» DIRECTIONS
Whatever the records say, set them down exactly.

[Dataset items]
============================================================
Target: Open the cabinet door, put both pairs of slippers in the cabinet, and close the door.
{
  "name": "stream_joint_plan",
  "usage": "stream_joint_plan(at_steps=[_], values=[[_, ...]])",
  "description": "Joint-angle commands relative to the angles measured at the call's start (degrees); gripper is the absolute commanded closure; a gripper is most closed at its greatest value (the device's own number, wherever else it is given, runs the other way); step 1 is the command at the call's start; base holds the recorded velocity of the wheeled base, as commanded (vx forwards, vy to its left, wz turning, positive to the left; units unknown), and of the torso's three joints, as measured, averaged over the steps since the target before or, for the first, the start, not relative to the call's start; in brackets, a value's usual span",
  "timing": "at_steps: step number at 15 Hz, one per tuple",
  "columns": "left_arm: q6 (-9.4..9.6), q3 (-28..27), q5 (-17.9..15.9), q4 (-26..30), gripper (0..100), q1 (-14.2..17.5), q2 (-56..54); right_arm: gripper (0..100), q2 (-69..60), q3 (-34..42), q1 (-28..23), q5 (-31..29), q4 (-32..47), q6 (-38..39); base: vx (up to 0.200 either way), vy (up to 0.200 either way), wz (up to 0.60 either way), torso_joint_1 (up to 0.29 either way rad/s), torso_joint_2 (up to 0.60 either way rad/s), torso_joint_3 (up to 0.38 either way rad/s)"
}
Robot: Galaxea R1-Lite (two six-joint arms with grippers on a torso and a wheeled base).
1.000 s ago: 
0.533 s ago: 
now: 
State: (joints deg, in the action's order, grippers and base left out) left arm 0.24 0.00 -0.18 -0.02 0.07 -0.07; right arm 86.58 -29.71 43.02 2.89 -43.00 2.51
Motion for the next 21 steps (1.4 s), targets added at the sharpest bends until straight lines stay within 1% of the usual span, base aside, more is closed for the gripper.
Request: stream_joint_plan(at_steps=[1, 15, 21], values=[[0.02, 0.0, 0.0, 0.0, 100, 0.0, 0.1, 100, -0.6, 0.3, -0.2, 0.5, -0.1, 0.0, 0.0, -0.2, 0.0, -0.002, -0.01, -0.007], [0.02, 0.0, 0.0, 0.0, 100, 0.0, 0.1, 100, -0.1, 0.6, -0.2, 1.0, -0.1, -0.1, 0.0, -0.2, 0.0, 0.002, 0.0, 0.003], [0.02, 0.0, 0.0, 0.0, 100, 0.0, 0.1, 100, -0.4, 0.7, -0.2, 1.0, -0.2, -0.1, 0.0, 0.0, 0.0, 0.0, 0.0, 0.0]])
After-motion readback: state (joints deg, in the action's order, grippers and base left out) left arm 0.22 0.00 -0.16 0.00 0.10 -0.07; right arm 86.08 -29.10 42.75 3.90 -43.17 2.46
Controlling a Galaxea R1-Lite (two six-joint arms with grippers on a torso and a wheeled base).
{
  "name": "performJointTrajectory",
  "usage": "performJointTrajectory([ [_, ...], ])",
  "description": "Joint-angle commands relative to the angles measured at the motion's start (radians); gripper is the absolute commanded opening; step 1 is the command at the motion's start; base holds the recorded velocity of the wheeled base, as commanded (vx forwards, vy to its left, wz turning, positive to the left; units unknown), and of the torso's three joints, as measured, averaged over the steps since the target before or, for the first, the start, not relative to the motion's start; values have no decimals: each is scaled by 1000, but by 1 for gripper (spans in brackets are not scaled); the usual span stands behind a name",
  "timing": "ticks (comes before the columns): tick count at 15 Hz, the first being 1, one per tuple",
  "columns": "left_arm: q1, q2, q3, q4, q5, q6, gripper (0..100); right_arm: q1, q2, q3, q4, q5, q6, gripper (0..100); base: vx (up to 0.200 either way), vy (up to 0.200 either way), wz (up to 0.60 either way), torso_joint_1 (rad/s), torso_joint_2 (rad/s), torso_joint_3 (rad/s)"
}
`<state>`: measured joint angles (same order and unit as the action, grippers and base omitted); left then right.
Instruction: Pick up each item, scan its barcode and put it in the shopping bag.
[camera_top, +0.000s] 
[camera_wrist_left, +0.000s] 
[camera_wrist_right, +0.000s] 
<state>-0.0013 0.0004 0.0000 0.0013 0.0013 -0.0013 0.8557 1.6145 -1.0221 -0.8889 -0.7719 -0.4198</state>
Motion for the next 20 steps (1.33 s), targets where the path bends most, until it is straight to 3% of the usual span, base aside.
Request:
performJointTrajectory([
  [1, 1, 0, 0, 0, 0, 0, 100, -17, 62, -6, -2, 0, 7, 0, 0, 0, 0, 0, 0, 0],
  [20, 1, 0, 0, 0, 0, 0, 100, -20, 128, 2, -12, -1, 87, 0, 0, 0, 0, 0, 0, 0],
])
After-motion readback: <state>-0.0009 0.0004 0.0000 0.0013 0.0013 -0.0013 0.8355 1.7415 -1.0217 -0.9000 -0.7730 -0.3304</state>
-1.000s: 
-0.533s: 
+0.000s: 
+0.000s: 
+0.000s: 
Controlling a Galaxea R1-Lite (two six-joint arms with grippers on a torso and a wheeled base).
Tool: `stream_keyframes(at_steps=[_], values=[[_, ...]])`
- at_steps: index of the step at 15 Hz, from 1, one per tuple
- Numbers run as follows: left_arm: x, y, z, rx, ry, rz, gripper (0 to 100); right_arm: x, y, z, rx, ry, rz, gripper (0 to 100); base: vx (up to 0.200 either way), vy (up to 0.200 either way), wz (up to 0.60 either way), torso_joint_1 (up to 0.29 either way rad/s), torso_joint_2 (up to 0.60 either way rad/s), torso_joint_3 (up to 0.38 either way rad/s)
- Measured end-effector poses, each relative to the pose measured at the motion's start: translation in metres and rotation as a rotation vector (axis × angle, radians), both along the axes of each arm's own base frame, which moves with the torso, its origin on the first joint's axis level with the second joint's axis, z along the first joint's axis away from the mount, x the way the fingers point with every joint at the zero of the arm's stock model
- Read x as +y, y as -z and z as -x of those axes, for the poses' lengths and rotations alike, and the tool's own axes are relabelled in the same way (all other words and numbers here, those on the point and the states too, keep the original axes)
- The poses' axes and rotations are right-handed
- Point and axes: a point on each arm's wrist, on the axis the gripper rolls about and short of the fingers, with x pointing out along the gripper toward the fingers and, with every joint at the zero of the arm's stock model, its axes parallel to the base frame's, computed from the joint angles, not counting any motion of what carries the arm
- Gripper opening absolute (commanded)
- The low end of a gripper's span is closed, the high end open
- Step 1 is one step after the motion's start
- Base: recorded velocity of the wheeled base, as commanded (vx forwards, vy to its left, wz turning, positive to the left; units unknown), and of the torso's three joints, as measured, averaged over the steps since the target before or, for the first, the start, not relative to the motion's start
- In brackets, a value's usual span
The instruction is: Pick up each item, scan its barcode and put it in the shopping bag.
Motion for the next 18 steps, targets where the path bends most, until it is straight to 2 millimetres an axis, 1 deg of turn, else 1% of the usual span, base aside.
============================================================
» ANSWER FOR THIS EXERCISE
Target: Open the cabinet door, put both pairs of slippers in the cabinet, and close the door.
{
  "name": "stream_joint_plan",
  "usage": "stream_joint_plan(at_steps=[_], values=[[_, ...]])",
  "description": "Joint-angle commands relative to the angles measured at the call's start (degrees); gripper is the absolute commanded closure; a gripper is most closed at its greatest value (the device's own number, wherever else it is given, runs the other way); step 1 is the command at the call's start; base holds the recorded velocity of the wheeled base, as commanded (vx forwards, vy to its left, wz turning, positive to the left; units unknown), and of the torso's three joints, as measured, averaged over the steps since the target before or, for the first, the start, not relative to the call's start; in brackets, a value's usual span",
  "timing": "at_steps: step number at 15 Hz, one per tuple",
  "columns": "left_arm: q6 (-9.4..9.6), q3 (-28..27), q5 (-17.9..15.9), q4 (-26..30), gripper (0..100), q1 (-14.2..17.5), q2 (-56..54); right_arm: gripper (0..100), q2 (-69..60), q3 (-34..42), q1 (-28..23), q5 (-31..29), q4 (-32..47), q6 (-38..39); base: vx (up to 0.200 either way), vy (up to 0.200 either way), wz (up to 0.60 either way), torso_joint_1 (up to 0.29 either way rad/s), torso_joint_2 (up to 0.60 either way rad/s), torso_joint_3 (up to 0.38 either way rad/s)"
}
Robot: Galaxea R1-Lite (two six-joint arms with grippers on a torso and a wheeled base).
1.000 s ago: 
0.533 s ago: 
now: 
State: (joints deg, in the action's order, grippers and base left out) left arm 0.24 0.00 -0.18 -0.02 0.07 -0.07; right arm 86.58 -29.71 43.02 2.89 -43.00 2.51
Motion for the next 21 steps (1.4 s), targets added at the sharpest bends until straight lines stay within 1% of the usual span, base aside, more is closed for the gripper.
Request: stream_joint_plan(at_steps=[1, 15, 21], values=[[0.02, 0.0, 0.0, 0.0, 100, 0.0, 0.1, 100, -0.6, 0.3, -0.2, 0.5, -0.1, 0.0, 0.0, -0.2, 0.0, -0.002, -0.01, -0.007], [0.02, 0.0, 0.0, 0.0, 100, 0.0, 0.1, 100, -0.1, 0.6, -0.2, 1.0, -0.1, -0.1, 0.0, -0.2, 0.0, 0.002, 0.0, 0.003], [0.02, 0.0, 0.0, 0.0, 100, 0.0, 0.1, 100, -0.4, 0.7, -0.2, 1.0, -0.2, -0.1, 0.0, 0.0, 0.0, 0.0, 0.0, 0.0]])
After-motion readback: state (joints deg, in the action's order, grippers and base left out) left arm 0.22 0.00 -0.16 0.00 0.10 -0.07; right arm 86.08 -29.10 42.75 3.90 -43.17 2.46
Controlling a Galaxea R1-Lite (two six-joint arms with grippers on a torso and a wheeled base).
{
  "name": "performJointTrajectory",
  "usage": "performJointTrajectory([ [_, ...], ])",
  "description": "Joint-angle commands relative to the angles measured at the motion's start (radians); gripper is the absolute commanded opening; step 1 is the command at the motion's start; base holds the recorded velocity of the wheeled base, as commanded (vx forwards, vy to its left, wz turning, positive to the left; units unknown), and of the torso's three joints, as measured, averaged over the steps since the target before or, for the first, the start, not relative to the motion's start; values have no decimals: each is scaled by 1000, but by 1 for gripper (spans in brackets are not scaled); the usual span stands behind a name",
  "timing": "ticks (comes before the columns): tick count at 15 Hz, the first being 1, one per tuple",
  "columns": "left_arm: q1, q2, q3, q4, q5, q6, gripper (0..100); right_arm: q1, q2, q3, q4, q5, q6, gripper (0..100); base: vx (up to 0.200 either way), vy (up to 0.200 either way), wz (up to 0.60 either way), torso_joint_1 (rad/s), torso_joint_2 (rad/s), torso_joint_3 (rad/s)"
}
`<state>`: measured joint angles (same order and unit as the action, grippers and base omitted); left then right.
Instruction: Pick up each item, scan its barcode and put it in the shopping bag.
[camera_top, +0.000s] 
[camera_wrist_left, +0.000s] 
[camera_wrist_right, +0.000s] 
<state>-0.0013 0.0004 0.0000 0.0013 0.0013 -0.0013 0.8557 1.6145 -1.0221 -0.8889 -0.7719 -0.4198</state>
Motion for the next 20 steps (1.33 s), targets where the path bends most, until it is straight to 3% of the usual span, base aside.
Request:
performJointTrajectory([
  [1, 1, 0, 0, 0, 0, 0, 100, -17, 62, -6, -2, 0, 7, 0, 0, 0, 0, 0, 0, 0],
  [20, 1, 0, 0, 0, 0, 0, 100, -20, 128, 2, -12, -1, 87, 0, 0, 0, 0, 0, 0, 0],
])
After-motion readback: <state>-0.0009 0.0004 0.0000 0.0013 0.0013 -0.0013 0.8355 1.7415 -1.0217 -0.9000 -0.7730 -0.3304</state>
-1.000s: 
-0.533s: 
+0.000s: 
+0.000s: 
+0.000s: 
Controlling a Galaxea R1-Lite (two six-joint arms with grippers on a torso and a wheeled base).
Tool: `stream_keyframes(at_steps=[_], values=[[_, ...]])`
- at_steps: index of the step at 15 Hz, from 1, one per tuple
- Numbers run as follows: left_arm: x, y, z, rx, ry, rz, gripper (0 to 100); right_arm: x, y, z, rx, ry, rz, gripper (0 to 100); base: vx (up to 0.200 either way), vy (up to 0.200 either way), wz (up to 0.60 either way), torso_joint_1 (up to 0.29 either way rad/s), torso_joint_2 (up to 0.60 either way rad/s), torso_joint_3 (up to 0.38 either way rad/s)
- Measured end-effector poses, each relative to the pose measured at the motion's start: translation in metres and rotation as a rotation vector (axis × angle, radians), both along the axes of each arm's own base frame, which moves with the torso, its origin on the first joint's axis level with the second joint's axis, z along the first joint's axis away from the mount, x the way the fingers point with every joint at the zero of the arm's stock model
- Read x as +y, y as -z and z as -x of those axes, for the poses' lengths and rotations alike, and the tool's own axes are relabelled in the same way (all other words and numbers here, those on the point and the states too, keep the original axes)
- The poses' axes and rotations are right-handed
- Point and axes: a point on each arm's wrist, on the axis the gripper rolls about and short of the fingers, with x pointing out along the gripper toward the fingers and, with every joint at the zero of the arm's stock model, its axes parallel to the base frame's, computed from the joint angles, not counting any motion of what carries the arm
- Gripper opening absolute (commanded)
- The low end of a gripper's span is closed, the high end open
- Step 1 is one step after the motion's start
- Base: recorded velocity of the wheeled base, as commanded (vx forwards, vy to its left, wz turning, positive to the left; units unknown), and of the torso's three joints, as measured, averaged over the steps since the target before or, for the first, the start, not relative to the motion's start
- In brackets, a value's usual span
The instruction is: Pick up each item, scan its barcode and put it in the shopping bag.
Motion for the next 18 steps, targets where the path bends most, until it is straight to 2 millimetres an axis, 1 deg of turn, else 1% of the usual span, base aside.

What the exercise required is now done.